Alternative titles; symbols
HGNC Approved Gene Symbol: ENG
Cytogenetic location: 9q34.11 Genomic coordinates (GRCh38): 9:127,815,016-127,854,658 (from NCBI)
| Location | Phenotype |
Phenotype MIM number |
Inheritance |
Phenotype mapping key |
|---|---|---|---|---|
| 9q34.11 | Telangiectasia, hereditary hemorrhagic, type 1 | 187300 | Autosomal dominant | 3 |
Endoglin (ENG), also called CD105, is a homodimeric membrane glycoprotein primarily associated with human vascular endothelium. It is also found on bone marrow proerythroblasts, activated monocytes, and lymphoblasts in childhood leukemia. Endoglin is a component of the transforming growth factor-beta (TGFB) receptor complex and binds TGFB1 (190180) with high affinity (Rius et al., 1998).
Gougos and Letarte (1990) isolated a cDNA encoding ENG lacking a leader sequence from an endothelial cell cDNA library. By screening a leukemia cell cDNA library, Bellon et al. (1993) obtained full-length cDNAs encoding 2 variants of ENG. Both contain a 25-amino acid leader peptide, followed by 561 residues in the extracellular portion and a 25-amino acid transmembrane sequence. However, the long variant has a 47-amino acid cytoplasmic tail, while the tail of the short variant contains only 14 residues. Flow cytometric and immunoprecipitation analyses indicated high expression of both the 160- and 170-kD disulfide-linked homodimer ENG variants at the cell surface. RT-PCR analysis detected expression of both variants on activated monocytes, endothelial cells, and placenta, with the long form being predominant.
Bellon et al. (1993) found that both isoforms of ENG could bind TGFB1.
Rius et al. (1998) cloned and characterized the promoter region of the ENG gene. They showed that the endoglin promoter exhibits inducibility in the presence of TGFB1, suggesting possible therapeutic treatments in HHT1 (187300) patients, in which the expression level of the normal endoglin allele might not reach the threshold required for its function.
Grisanti et al. (2004) analyzed endoglin expression in choroidal neovascular membranes (CNVMs) surgically excised from eyes with age-related macular degeneration (ARMD; see 153800). Endoglin expression was increased in the endothelial cells of CNVMs but was rarely associated with a concomitant expression of the proliferation marker Ki-67 (176741). The authors concluded that the elevated expression of endoglin in the surgically excised CNVMs suggested a persisting postmitotic activation in an advanced stage of neovascular tissue.

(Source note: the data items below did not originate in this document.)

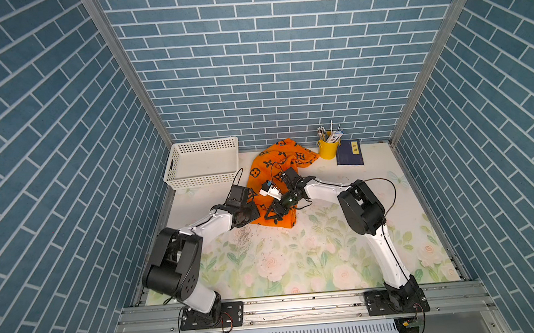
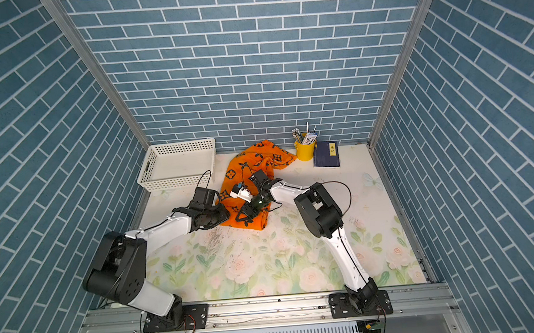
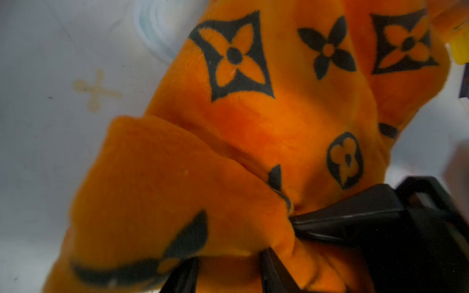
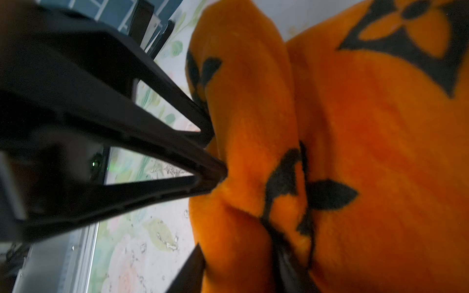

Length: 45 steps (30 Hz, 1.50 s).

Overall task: Roll up the pillowcase
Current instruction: Roll the pillowcase at the center of the board.

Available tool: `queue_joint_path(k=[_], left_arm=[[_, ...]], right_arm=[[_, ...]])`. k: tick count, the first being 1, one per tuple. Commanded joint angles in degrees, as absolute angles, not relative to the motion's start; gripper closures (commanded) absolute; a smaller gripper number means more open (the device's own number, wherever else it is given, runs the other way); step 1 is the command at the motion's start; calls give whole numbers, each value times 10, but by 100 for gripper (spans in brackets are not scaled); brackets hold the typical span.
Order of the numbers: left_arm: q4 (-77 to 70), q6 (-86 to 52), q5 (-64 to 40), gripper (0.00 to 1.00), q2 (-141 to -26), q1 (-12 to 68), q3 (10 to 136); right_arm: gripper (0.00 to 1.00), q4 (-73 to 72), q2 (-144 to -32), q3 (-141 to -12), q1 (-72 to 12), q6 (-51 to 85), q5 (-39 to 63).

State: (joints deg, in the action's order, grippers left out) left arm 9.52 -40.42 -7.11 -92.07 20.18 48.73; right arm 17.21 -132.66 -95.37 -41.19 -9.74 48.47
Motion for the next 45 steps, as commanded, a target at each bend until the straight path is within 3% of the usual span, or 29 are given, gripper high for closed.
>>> queue_joint_path(k=[1,2,3,10,20,26,29,33,35,36,39,45], left_arm=[[95,-409,-48,56,-956,203,517],[100,-410,-48,56,-966,203,525],[105,-410,-48,56,-974,203,532],[122,-405,-46,56,-995,203,549],[118,-402,-57,56,-994,203,548],[118,-401,-62,56,-990,202,546],[119,-401,-62,56,-986,202,546],[125,-397,-63,54,-979,198,552],[133,-390,-67,49,-967,191,561],[139,-387,-71,41,-957,185,567],[173,-377,-71,23,-920,167,593],[235,-358,-74,20,-856,114,624]], right_arm=[[25,81,-1241,-863,-413,-77,366],[9,49,-1214,-834,-414,-77,335],[1,12,-1182,-797,-419,-87,297],[0,-221,-1038,-581,-540,-290,-69],[12,-287,-1105,-581,-599,-439,-152],[22,-283,-1153,-593,-600,-467,-142],[36,-258,-1160,-598,-599,-460,-130],[80,-197,-1165,-630,-600,-424,-117],[93,-148,-1169,-656,-599,-392,-100],[100,-123,-1171,-668,-599,-374,-89],[100,-63,-1174,-694,-598,-326,-46],[100,-3,-1148,-710,-599,-230,77]])
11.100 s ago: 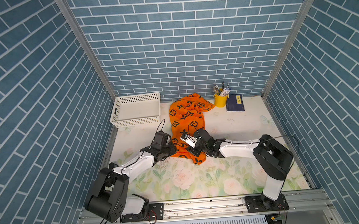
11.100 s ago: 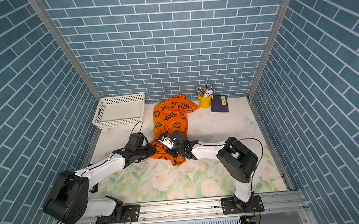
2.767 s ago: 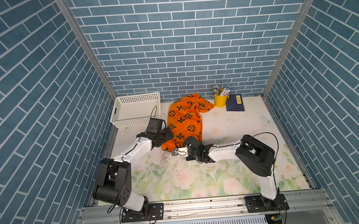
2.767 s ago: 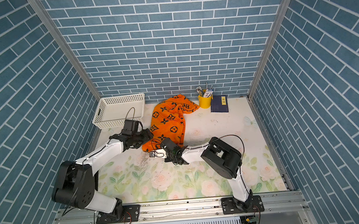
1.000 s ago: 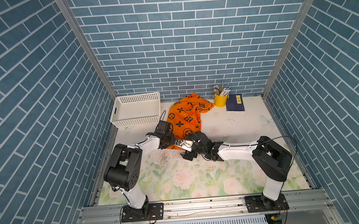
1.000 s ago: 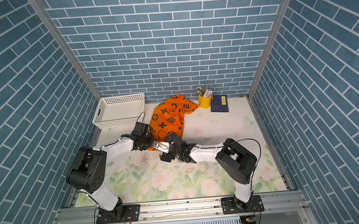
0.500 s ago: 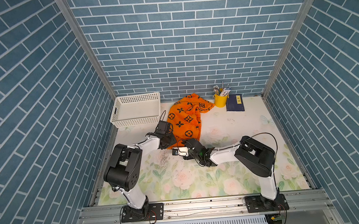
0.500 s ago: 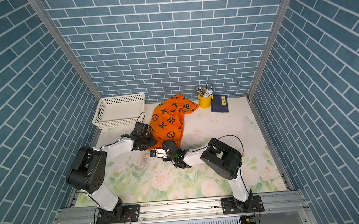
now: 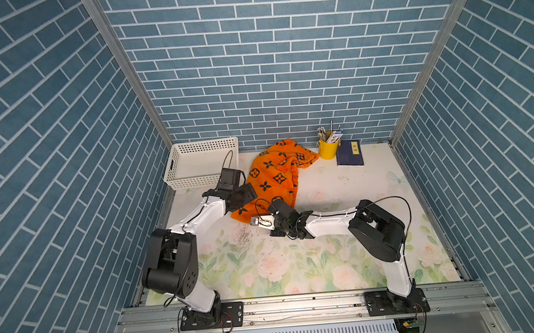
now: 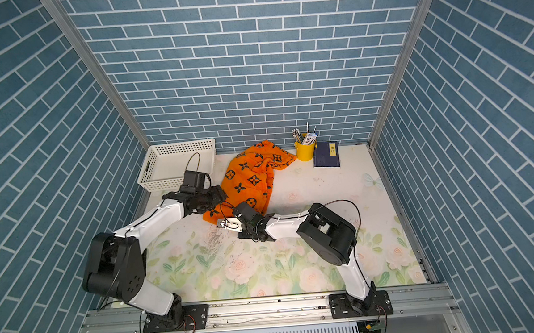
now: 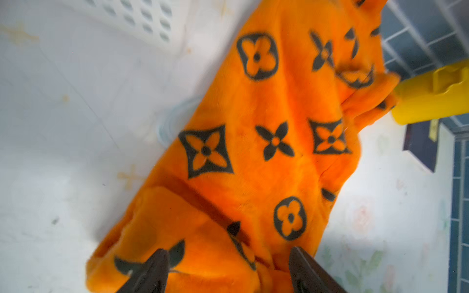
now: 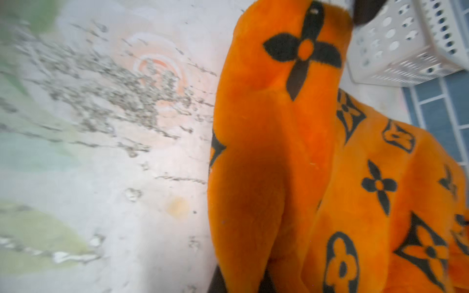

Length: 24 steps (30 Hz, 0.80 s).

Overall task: Roll up the pillowcase
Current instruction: Roll the pillowcase at the center of the board.

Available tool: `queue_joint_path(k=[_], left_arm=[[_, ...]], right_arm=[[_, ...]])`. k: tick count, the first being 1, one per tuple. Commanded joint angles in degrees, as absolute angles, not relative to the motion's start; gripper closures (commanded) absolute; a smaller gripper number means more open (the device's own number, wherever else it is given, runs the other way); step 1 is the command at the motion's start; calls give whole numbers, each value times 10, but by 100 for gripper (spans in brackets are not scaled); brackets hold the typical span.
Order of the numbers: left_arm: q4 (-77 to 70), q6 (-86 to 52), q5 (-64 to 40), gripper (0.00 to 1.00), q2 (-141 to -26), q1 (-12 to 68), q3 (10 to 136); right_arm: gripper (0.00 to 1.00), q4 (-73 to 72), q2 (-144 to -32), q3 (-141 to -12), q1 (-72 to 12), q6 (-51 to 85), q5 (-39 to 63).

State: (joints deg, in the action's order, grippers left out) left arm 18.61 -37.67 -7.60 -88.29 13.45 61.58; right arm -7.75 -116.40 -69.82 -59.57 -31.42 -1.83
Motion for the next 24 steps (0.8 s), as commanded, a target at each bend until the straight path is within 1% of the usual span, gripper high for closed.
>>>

Hereditary hemorrhagic telangiectasia (see 187300) and cerebral cavernous malformations (see 116860) are disorders involving disruption of normal vascular morphogenesis. The autosomal dominant mode of inheritance in both of these disorders suggested to Marchuk et al. (2003) that their underlying genes might regulate critical aspects of vascular morphogenesis. The authors summarized the roles of these genes, endoglin, KRIT1 (604214), and ALK1 (ACVRL1; 601284), in the genetic control of angiogenesis.
Lebrin et al. (2004) found that mouse endothelial cells lacking endoglin did not grow because Tgfb/Alk1 signaling was reduced and Tgfb/Alk5 (190181) signaling was increased. Surviving cells adapted to the imbalance and proliferated by downregulating Alk5 expression. Lebrin et al. (2004) concluded that endoglin has a role in the balance of ALK1 and ALK5 signaling to regulate endothelial cell proliferation.

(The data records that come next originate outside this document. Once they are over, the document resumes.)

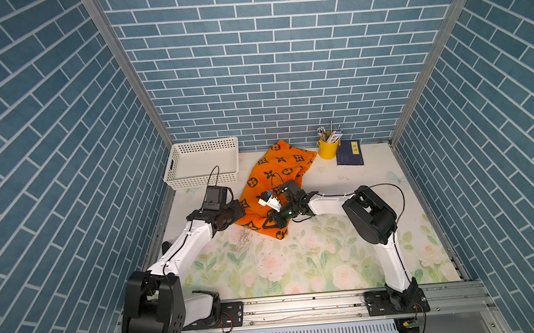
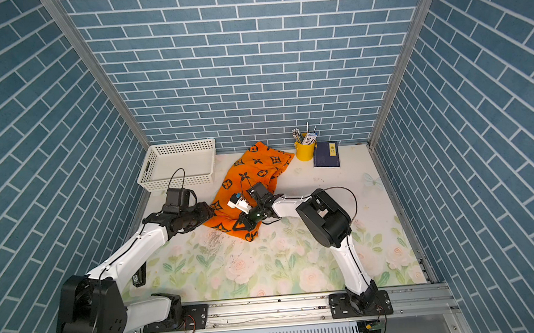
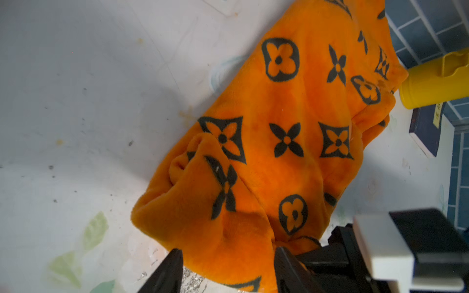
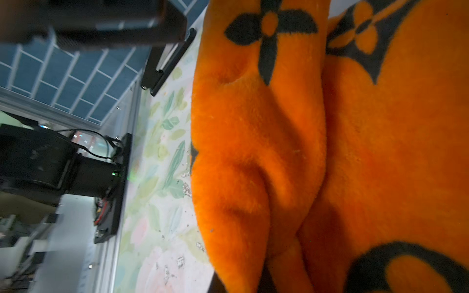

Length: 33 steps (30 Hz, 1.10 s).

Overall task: Roll up the pillowcase
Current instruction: Roll the pillowcase at the center of the board.

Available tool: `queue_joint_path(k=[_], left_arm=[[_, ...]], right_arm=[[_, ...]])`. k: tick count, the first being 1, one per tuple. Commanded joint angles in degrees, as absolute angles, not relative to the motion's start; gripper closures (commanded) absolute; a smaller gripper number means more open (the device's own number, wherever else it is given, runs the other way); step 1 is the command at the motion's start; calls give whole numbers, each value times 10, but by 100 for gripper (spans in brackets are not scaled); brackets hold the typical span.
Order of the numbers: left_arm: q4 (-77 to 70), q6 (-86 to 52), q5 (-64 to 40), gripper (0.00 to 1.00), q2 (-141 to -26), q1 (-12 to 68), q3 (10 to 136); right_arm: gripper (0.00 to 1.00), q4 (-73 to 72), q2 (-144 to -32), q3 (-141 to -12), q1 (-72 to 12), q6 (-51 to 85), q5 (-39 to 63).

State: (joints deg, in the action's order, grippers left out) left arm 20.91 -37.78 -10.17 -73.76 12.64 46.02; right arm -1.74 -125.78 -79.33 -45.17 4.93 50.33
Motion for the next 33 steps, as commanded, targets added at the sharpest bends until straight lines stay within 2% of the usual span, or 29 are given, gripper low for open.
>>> queue_joint_path(k=[1,6,7,9,12,17,22,26,33], left_arm=[[166,-390,-100,40,-761,153,457],[138,-405,-69,46,-836,178,475],[135,-407,-66,47,-850,179,478],[130,-415,-56,51,-885,181,486],[134,-419,-48,53,-931,184,509],[151,-417,-36,54,-972,185,537],[145,-416,-43,54,-979,185,540],[146,-413,-47,54,-982,185,546],[146,-411,-52,54,-981,185,543]], right_arm=[[100,-8,-1295,-778,-431,121,536],[98,-24,-1307,-769,-416,168,526],[93,-29,-1305,-767,-414,174,521],[73,-37,-1293,-759,-413,180,497],[53,-44,-1268,-753,-413,174,462],[33,-43,-1177,-724,-419,120,332],[29,-74,-1062,-651,-469,-4,113],[21,-187,-1006,-558,-555,-187,-36],[19,-264,-1062,-569,-629,-370,-136]])
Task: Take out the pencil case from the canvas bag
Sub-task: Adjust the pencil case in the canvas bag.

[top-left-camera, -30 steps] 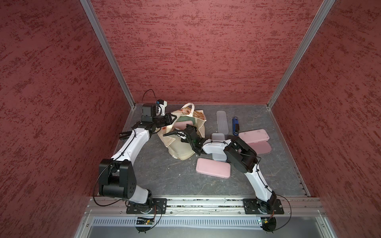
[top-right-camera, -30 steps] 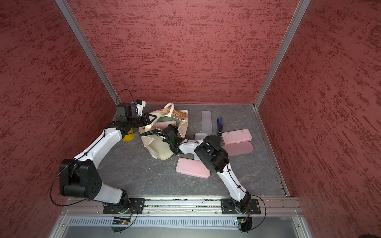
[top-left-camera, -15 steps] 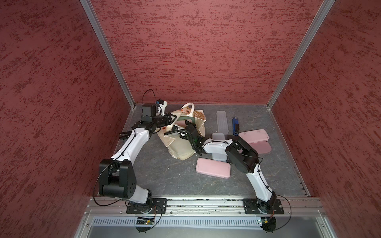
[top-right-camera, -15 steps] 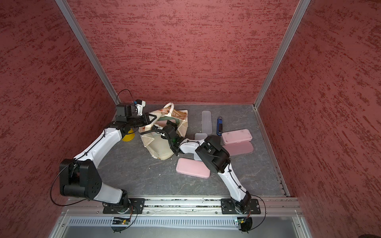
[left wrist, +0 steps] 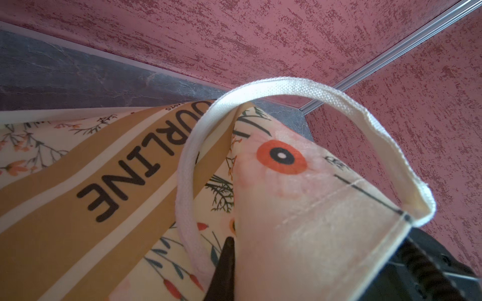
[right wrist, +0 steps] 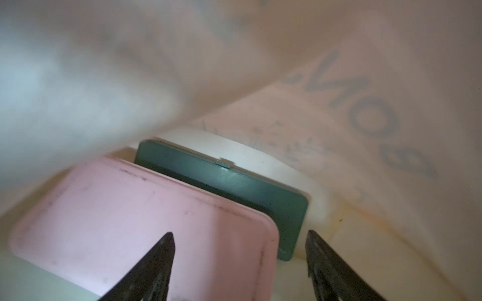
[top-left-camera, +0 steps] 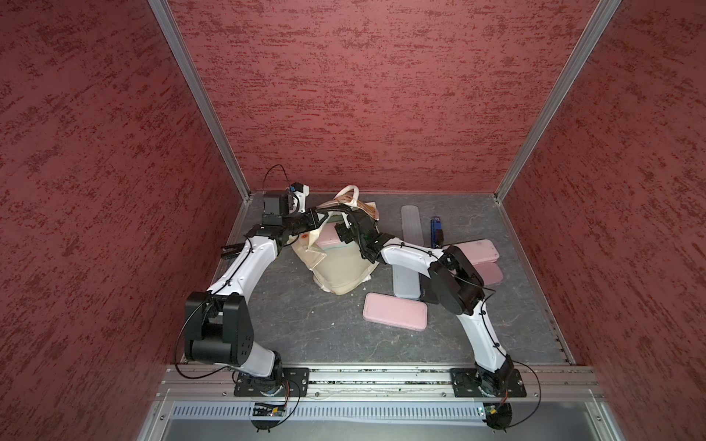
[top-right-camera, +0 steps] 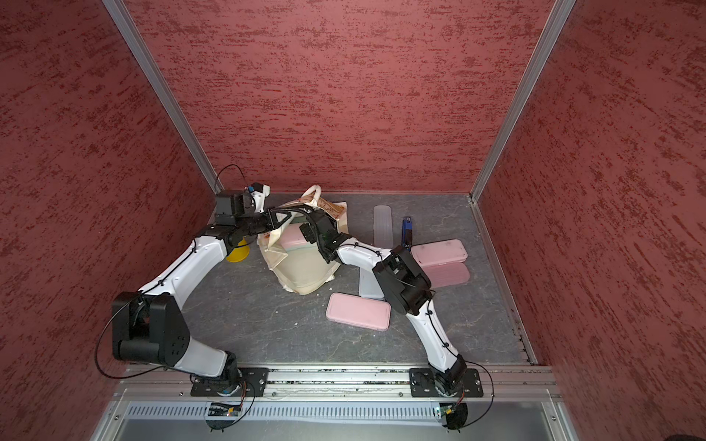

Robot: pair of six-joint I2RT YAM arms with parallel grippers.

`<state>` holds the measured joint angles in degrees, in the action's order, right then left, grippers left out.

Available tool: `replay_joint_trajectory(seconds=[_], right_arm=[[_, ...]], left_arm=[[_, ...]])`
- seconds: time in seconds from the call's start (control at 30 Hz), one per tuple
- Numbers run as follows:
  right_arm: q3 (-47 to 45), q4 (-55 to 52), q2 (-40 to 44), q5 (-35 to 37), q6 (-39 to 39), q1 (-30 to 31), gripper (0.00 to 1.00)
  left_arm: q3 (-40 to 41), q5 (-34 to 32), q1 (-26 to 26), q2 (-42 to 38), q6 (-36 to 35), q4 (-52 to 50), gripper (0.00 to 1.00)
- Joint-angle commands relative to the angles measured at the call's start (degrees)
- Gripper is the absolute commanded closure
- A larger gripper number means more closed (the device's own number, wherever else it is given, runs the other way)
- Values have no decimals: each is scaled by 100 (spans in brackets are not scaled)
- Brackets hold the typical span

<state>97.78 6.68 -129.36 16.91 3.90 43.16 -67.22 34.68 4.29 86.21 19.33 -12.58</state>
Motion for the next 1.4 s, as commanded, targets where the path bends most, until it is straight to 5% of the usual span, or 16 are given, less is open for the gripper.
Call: replay_joint_trajectory(seconds=[0.0,0.4,0.8,1.37], right_arm=[[-151,-154,68,242,2044,-54,21],[177,-736,-210,1160,3556,-158,14],[-44,-228,-264,-342,3815,-413,14],[-1664,2654,816,-1491,3861,-422,25]], left_arm=[[-37,160,-39,36,109,-189,100],[-19,198,-37,47,150,-139,100],[-19,250,-34,63,194,-104,100],[-19,250,-29,57,202,-109,100]])
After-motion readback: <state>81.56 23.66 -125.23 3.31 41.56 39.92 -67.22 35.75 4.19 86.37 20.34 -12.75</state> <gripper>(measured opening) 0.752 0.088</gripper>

GIPC1 (605072) is a scaffolding protein that regulates cell surface receptor expression and trafficking. Using predominantly embryonic mouse endothelial cell lines, Lee et al. (2008) showed that endoglin and Gipc interacted directly. The interaction enhanced TGF-beta-1-induced phosphorylation of Smad1 (601595)/Smad5 (603110)/Smad8 (SMAD9; 603295), increased a Smad1/Smad5/Smad8-responsive promoter, and inhibited endothelial cell migration.
Chen et al. (2009) found increased levels of soluble endoglin in vascular surgical specimens from 33 patients with arteriovenous malformations of the brain (BAVM; 108010) compared to similar specimens from 8 epileptic patients. However, there was no difference in expression of membrane-bound endoglin and no difference in plasma soluble endoglin between BAVM patients and controls. Transduction of soluble endoglin in mouse brain resulted in the formation of abnormal and dysplastic capillary structures, and was associated with increased levels of matrix metalloproteinase activity and oxidative radicals. Chen et al. (2009) suggested that soluble endoglin may play a role in the formation of sporadic BAVM by acting as a decoy receptor, resulting in inhibition of TGF-beta signaling and functional haploinsufficiency of ENG, as observed in patients with HHT1.
Muenzner et al. (2010) found that CEA (114890)-binding bacteria colonized the urogenital tract of CEA transgenic mice, but not of wildtype mice, by suppressing exfoliation of mucosal cells. CEA binding triggered de novo expression of the transforming growth factor receptor CD105, changing focal adhesion composition and activating beta-1 integrins (135630). Muenzner et al. (2010) concluded that this manipulation of integrin inside-out signaling promotes efficient mucosal colonization and represents a potential target to prevent or cure bacterial infections.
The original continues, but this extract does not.